Alfred Soto: Bands (a) spend too much time in bars (b) spend too much time listening to music. To say this number evokes Semisonic’s “Closing Time” would be too easy. Nothing if not resourceful, these guys understand that even Semisonic would imitate Animal Collective if it meant cultural ubiquity. For a soupçon of “weirdness,” indie’s favorite “soul” singer makes a cameo. Viral marketing it’s called. 
[3]

Andy Hutchins: The frantic first verse detracts from the huge, anthemic hook, but, hell, that’s a HUGE, anthemic hook, and fun. or Fun. or PHUN or whatever it is at least knows space well enough to stay out of the hook’s way. Think of it as “Fix You” for the I Just Want My Pants Back generation.
[7]

Anthony Easton : The cabaret swing of the beginning of this, and the piano riff, and the carpe diem drink and fuck message — it’s beautiful; silly and absurd, but beautiful.
[8]

Jer Fairall : Begins in the twee faux-poetry mode of drips like James Blunt and Keane before lapsing into a quarter-speed “Don’t Bring Me Down,” which would be a relief were it not all lacking ELO’s itchy, intoxicating, trashy groove. All the while I’m left waiting for Janelle Monáe to show up.
[4]

Michelle Myers : The first time I heard this song was in an episode of Glee and its sub-Journey attempt at “anthemic” was so clumsy that I thought it was another crappy original song.
[3]

John Seroff : At first I couldn’t figure out why this Weezer-meets-Sha-Na-Na prom anthem had gone viral. Then I got hep to those crazy kids and it basically made sense; in all fairness, “We Are Young” genuinely sounds better through the polished prism of multi-culti pseudo-teens.  The original, unclear as to whether it wants to be hopeful or mopey, settles for humdrum. Obligatory note for all future producers of guest spots for Janelle: less Monáe, more problems.
[5]

Iain Mew: This Jukebox entry ft. Iain Mew. 
[3]

5 Responses to “fun. ft. Janelle Monáe – We Are Young”
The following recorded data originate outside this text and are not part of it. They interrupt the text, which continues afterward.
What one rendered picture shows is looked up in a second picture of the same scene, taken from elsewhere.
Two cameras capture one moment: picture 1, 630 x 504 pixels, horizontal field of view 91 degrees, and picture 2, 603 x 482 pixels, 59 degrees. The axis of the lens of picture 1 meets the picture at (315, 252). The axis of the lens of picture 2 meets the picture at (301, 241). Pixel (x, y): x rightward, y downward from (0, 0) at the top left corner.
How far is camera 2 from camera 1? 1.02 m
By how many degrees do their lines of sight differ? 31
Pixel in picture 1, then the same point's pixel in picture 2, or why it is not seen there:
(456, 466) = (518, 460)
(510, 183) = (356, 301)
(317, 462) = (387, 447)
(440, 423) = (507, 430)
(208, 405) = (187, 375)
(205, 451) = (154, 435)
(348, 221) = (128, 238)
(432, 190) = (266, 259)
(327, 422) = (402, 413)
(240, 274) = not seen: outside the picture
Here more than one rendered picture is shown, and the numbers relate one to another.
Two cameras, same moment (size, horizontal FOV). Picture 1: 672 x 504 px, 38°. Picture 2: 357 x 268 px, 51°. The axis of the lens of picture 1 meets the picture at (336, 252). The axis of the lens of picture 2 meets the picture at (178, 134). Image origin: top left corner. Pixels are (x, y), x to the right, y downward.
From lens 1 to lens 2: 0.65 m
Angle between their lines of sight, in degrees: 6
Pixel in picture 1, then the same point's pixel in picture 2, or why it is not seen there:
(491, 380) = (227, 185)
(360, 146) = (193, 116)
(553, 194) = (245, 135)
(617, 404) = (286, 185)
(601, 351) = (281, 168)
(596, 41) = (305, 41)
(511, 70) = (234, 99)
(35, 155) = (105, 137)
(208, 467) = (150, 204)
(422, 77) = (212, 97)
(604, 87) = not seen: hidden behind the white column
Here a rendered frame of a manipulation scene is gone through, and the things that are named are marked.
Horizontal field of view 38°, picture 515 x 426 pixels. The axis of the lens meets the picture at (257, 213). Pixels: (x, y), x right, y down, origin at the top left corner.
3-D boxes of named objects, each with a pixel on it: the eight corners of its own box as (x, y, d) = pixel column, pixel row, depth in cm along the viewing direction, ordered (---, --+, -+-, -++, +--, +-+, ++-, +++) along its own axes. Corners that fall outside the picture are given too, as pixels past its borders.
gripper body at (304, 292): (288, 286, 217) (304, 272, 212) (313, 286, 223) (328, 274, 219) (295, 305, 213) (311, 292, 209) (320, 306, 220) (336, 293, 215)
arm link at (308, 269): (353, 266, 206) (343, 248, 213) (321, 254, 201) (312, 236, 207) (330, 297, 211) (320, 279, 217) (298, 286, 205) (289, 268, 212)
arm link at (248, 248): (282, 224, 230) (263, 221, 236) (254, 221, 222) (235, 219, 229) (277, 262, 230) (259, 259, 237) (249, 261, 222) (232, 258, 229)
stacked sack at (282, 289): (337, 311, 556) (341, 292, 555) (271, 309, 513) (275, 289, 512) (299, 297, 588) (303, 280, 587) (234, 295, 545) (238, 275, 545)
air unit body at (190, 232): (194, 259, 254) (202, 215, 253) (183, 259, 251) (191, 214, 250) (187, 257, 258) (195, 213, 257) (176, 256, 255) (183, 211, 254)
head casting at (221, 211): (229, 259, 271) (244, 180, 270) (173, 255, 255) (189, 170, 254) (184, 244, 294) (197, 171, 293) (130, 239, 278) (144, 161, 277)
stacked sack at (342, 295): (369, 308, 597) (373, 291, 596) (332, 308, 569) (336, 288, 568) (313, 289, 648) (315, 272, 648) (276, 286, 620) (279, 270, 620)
  1. Lead singer boasts the most irritating timbre I’ve heard in weeks.

  2. Bogart ftw.

  3. “multi-culti pseudo-teens” is the phrase of the day

  4. Kind of an alternate universe Cobra Starship, if those dudes hooked up with the guy who produced MBDTF. Such a gigantic, enormous hook, hard not to get caught up in it.

  5. No. 1. Somehow. (Digital sales are how. But nevertheless, wha?)

    It’s weird, because the full Fun album (I refuse to acknowledge their punctuation quirks; it’s bad enough that we have all these one-word noun bands) is legitimately bizarre. I mean, it’s not that strange — it’s what you get when you feed a lot of Glee and Queen and off-Broadway musicals and rogue autotuners and I guess maybe some Panic at the Disco (see previous) into a hopper. It’s just that it’s emulating nothing that’s big.

    Well, OK, it’s emulating one thing. This was produced by Jeff Bhasker, and it shows.